Hopes were raised in March: Just before the new school year was to begin, the Taliban Education Ministry proclaimed everyone would be allowed back. But on March 23, the day of the reopening, the decision was suddenly reversed, surprising even ministry officials. It appeared that at the last minute, the Taliban’s supreme leader, Mullah Haibatullah Akhundzada, bowed to the opposition.
Shekiba Qaderi, a 16-year-old, recalled how she showed up that day, ready to start the 10th grade. She and all her classmates were laughing and excited, until a teacher came in and told them to go home. The girls broke into tears, she said. “That was the worst moment in our lives.”
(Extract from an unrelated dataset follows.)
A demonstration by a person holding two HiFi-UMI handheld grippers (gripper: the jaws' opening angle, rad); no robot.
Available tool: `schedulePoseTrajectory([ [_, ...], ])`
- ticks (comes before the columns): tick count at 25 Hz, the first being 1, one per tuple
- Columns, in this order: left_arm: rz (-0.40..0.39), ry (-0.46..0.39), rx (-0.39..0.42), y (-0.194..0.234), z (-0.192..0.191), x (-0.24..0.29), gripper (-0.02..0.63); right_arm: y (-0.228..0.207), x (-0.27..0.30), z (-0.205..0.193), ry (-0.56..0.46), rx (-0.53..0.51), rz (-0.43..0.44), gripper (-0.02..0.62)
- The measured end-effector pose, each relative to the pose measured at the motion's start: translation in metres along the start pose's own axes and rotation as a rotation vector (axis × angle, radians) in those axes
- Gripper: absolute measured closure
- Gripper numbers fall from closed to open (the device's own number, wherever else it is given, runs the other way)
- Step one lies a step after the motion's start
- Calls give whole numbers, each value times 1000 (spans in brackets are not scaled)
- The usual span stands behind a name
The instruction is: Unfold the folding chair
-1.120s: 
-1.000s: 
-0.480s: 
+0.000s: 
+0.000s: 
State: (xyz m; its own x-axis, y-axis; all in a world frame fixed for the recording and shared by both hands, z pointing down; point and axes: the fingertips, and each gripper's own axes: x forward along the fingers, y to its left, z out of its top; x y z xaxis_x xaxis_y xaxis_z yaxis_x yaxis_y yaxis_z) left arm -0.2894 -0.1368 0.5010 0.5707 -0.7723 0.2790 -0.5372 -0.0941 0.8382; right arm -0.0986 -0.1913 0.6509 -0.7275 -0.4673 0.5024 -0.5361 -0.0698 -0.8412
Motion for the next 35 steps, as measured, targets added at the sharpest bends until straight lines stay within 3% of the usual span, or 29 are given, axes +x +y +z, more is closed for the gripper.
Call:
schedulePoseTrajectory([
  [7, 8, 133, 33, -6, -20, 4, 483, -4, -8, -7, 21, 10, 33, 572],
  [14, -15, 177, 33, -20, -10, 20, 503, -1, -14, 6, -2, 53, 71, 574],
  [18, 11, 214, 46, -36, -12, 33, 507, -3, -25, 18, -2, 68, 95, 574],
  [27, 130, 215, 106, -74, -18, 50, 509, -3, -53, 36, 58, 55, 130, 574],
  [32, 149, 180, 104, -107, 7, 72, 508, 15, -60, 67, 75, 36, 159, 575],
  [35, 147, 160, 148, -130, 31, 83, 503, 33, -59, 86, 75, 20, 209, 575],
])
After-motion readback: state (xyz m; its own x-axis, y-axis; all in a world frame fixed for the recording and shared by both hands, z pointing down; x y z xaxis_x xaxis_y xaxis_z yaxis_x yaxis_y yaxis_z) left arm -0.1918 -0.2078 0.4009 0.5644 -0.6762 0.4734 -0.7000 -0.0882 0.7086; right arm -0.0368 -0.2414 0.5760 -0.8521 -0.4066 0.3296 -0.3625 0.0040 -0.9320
Since then, she’s been trying to keep up with studies at home, reading her textbooks, novels and history books. She’s studying English through movies and YouTube videos.
The unequal access to education cuts through families. Shekiba and a younger sister can’t go to her school, but her two brothers can. Her older sister is at a private university studying law. But that is little comfort, said their father, Mohammad Shah Qaderi. Most of the professors have left the country, bringing down the quality of the education.
Even if the young woman gets a university degree, “what is the benefit?” asked Qaderi, a 58-year-old retired government employee.
“She won’t have a job. The Taliban won’t allow her to work,” he said.